Les chercheurs ont également identifié que YTHDF2 se lie à un ARN non codant spécifique, appelé U6, qui est modifié par m6A et classé comme petit ARN nucléaire (snRNA). Sous l’effet du stress induit par les UV, les cellules cancéreuses présentent des niveaux accrus de snRNA U6. Cet ARN modifié interagit avec le récepteur de type péage 3 (TLR3), un capteur immunitaire connu pour activer les voies inflammatoires liées au cancer. Cette interaction se produit au sein des endosomes, des compartiments cellulaires impliqués dans le recyclage des matériaux, et non dans l’environnement habituel du snRNA U6.
« Nous avons passé beaucoup de temps à comprendre comment ces ARN non codants parviennent à l’endosome, car ce n’est pas là qu’ils résident habituellement »,
Yu-Ying He, professeur de médecine à la section de dermatologie de l’Université de Chicago.
L’étude révèle que YTHDF2 empêche l’ARN U6 modifié d’activer TLR3. Cependant, lorsque YTHDF2 est absent, comme c’est le cas après des dommages causés par les UV, l’ARN se lie librement à TLR3, déclenchant une inflammation nocive. Une protéine appelée SDT2 transporte U6 dans l’endosome, et YTHDF2 voyage avec elle.
« Notre étude révèle une nouvelle couche de régulation biologique, un système de surveillance via YTHDF2 qui aide à protéger le corps contre une inflammation excessive et des dommages inflammatoires », conclut le professeur He.

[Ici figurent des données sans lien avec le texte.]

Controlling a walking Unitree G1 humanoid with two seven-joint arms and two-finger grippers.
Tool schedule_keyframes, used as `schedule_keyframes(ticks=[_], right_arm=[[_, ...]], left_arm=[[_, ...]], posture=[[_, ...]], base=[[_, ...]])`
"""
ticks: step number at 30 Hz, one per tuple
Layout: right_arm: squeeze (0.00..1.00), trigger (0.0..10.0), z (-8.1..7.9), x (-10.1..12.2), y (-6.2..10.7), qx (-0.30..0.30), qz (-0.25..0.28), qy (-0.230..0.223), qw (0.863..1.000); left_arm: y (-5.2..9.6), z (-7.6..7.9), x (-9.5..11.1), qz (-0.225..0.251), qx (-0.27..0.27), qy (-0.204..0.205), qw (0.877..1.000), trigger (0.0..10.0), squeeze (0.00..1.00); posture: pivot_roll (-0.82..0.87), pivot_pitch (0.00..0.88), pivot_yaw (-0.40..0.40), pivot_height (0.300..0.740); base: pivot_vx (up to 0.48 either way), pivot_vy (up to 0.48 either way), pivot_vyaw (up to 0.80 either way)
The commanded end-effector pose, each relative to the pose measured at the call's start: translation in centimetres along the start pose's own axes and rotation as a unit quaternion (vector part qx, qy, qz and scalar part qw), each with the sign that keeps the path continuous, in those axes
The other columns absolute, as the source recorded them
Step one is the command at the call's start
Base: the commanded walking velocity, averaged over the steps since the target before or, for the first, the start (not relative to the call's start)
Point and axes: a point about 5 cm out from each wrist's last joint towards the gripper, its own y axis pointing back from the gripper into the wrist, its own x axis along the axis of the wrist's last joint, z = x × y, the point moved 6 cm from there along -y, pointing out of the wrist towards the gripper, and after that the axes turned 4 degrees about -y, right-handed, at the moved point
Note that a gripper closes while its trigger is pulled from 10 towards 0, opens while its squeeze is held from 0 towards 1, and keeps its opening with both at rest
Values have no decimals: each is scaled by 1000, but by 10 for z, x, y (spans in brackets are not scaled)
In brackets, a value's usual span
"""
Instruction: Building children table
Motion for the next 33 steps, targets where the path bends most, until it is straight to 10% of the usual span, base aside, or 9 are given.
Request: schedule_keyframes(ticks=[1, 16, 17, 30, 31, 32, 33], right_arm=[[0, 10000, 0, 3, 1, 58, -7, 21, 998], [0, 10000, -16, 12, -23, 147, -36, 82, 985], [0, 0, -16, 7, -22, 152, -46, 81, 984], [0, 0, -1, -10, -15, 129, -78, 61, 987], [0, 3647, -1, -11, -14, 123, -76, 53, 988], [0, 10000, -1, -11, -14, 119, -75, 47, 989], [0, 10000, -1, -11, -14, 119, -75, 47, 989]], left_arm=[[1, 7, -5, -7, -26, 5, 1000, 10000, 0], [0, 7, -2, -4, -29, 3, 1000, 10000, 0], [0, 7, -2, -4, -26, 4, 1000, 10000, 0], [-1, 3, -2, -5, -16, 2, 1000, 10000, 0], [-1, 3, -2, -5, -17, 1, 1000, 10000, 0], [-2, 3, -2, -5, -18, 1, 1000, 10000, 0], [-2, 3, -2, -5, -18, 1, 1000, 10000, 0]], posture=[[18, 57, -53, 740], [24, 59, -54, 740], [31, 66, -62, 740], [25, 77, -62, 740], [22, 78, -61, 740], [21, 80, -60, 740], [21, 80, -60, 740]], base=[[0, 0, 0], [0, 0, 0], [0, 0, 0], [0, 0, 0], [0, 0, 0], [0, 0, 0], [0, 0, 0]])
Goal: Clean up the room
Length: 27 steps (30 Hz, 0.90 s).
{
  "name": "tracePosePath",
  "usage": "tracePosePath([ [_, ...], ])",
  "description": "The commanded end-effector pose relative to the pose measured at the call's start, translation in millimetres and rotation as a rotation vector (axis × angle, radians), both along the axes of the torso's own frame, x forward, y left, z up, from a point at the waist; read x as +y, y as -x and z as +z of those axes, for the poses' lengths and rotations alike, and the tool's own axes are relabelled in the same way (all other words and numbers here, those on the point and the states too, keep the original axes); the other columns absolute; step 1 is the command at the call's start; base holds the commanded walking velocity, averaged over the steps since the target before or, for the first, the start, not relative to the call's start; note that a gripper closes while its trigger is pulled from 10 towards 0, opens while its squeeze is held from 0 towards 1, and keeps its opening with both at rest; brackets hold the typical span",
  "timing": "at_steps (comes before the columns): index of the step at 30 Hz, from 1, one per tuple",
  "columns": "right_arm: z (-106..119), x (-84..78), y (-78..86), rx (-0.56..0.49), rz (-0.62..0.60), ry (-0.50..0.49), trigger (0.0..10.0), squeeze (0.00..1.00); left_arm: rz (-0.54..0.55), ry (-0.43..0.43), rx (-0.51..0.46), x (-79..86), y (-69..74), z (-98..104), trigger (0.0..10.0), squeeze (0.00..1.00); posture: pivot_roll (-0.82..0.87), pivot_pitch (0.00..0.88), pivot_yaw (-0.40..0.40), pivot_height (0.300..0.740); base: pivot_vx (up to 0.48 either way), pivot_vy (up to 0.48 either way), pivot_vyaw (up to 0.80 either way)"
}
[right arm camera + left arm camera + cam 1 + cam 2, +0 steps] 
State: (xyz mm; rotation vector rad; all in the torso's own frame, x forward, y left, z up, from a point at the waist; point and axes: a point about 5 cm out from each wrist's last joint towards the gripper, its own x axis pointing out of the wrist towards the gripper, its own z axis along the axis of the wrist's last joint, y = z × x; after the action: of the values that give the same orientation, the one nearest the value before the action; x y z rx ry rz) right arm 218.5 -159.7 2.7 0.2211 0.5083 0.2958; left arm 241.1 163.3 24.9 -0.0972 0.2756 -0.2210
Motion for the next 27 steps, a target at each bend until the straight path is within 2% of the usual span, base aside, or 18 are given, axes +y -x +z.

Ces résultats pourraient ouvrir la voie à de nouvelles stratégies pour prévenir ou traiter le cancer de la peau induit par les UV en ciblant les interactions ARN-protéines qui régulent l’inflammation.
L’étude, intitulée “YTHDF2 régule le métabolisme de l’ARN auto-non codant pour contrôler l’inflammation et la tumorigenèse“, a été financée par des subventions des National Institutes of Health, du Medicine Comprehensive Cancer Center de l’Université de Chicago, du ChicAgo Center for Health and EnvironmenT (CACHET) et du Friends of Dermatology Endowment Fund de l’Université de Chicago.
Les autres auteurs de l’étude incluent Seungwon Yang, Yan-Hong Cui, Haixia Li, Jiangbo Wei, Gayoung Park, Ming Sun, Michelle Verghese, Emma Wilkinson, Teresa Nam, Linnea Louise Lungstrom, Xiaolong Cui, Tae Young Ryu, Jing Chen, Marc Bissonnette et Chuan He de l’Université de Chicago.